→ What to do:
Would you copy each line of the records that includes the word "Confirm"?

→ Material provided:

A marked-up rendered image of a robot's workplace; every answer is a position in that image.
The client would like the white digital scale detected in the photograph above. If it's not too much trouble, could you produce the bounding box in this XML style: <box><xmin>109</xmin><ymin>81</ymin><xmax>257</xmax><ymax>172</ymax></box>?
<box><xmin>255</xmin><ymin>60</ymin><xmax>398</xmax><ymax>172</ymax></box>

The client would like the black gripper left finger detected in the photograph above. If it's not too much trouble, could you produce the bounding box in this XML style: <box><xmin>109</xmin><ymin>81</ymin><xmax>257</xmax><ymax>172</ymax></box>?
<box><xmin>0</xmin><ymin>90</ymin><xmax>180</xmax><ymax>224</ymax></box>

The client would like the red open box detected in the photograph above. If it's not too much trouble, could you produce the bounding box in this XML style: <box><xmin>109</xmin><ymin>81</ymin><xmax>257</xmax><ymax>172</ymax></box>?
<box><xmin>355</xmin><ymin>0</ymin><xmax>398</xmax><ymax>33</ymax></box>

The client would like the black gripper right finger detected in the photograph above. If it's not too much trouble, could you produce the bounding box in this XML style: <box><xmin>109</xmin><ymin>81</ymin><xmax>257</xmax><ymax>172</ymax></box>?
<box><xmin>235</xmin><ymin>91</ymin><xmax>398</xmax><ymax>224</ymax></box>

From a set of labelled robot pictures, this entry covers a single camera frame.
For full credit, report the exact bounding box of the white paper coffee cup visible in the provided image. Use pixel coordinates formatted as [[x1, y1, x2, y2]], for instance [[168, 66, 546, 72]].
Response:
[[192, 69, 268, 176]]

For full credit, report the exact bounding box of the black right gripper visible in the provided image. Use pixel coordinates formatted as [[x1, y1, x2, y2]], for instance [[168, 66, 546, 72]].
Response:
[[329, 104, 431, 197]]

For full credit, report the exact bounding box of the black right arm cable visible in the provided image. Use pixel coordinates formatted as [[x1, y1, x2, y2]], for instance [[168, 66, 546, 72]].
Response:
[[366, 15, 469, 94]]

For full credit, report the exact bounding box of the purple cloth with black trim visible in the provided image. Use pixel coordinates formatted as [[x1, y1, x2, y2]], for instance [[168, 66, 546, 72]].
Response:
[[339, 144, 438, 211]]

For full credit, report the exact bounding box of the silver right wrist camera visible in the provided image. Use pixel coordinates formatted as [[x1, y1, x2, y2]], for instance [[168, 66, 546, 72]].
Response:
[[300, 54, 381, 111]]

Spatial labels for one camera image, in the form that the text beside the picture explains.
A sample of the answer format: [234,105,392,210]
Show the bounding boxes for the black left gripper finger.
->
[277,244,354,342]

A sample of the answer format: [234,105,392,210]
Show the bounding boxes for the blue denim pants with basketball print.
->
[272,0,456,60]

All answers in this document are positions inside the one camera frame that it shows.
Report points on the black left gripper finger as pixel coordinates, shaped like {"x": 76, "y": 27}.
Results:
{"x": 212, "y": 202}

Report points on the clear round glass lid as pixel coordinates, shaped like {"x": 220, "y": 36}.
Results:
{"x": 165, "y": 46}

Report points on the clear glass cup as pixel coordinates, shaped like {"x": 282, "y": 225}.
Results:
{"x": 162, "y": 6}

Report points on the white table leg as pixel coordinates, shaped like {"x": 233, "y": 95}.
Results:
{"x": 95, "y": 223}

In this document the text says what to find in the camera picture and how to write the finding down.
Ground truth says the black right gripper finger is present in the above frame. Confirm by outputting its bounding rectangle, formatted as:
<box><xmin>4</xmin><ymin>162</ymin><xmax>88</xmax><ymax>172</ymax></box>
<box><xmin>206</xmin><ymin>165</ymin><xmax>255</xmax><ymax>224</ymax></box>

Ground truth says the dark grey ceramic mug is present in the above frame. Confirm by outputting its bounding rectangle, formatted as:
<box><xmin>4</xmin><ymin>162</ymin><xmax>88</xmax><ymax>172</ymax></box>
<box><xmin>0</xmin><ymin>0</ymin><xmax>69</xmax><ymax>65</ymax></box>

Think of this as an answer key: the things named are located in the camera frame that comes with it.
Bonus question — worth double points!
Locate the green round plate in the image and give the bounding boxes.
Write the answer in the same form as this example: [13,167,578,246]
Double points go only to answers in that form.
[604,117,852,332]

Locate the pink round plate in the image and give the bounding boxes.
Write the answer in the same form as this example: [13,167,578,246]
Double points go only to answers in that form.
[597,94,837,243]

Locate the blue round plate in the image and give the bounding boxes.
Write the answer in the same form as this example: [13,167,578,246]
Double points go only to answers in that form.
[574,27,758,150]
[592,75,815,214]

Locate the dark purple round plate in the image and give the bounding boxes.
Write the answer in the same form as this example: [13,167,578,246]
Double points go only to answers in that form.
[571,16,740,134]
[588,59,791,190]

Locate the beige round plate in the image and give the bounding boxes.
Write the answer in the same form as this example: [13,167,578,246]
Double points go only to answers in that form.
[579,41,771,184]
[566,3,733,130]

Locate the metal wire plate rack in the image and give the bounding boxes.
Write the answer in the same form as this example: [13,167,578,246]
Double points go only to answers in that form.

→ Result for this task:
Ground truth says the black right gripper finger is present in the above frame. Confirm by outputting its bounding rectangle, formatted as:
Ground truth says the dark grey ceramic mug is present in the above frame. Confirm by outputting its bounding rectangle, formatted as:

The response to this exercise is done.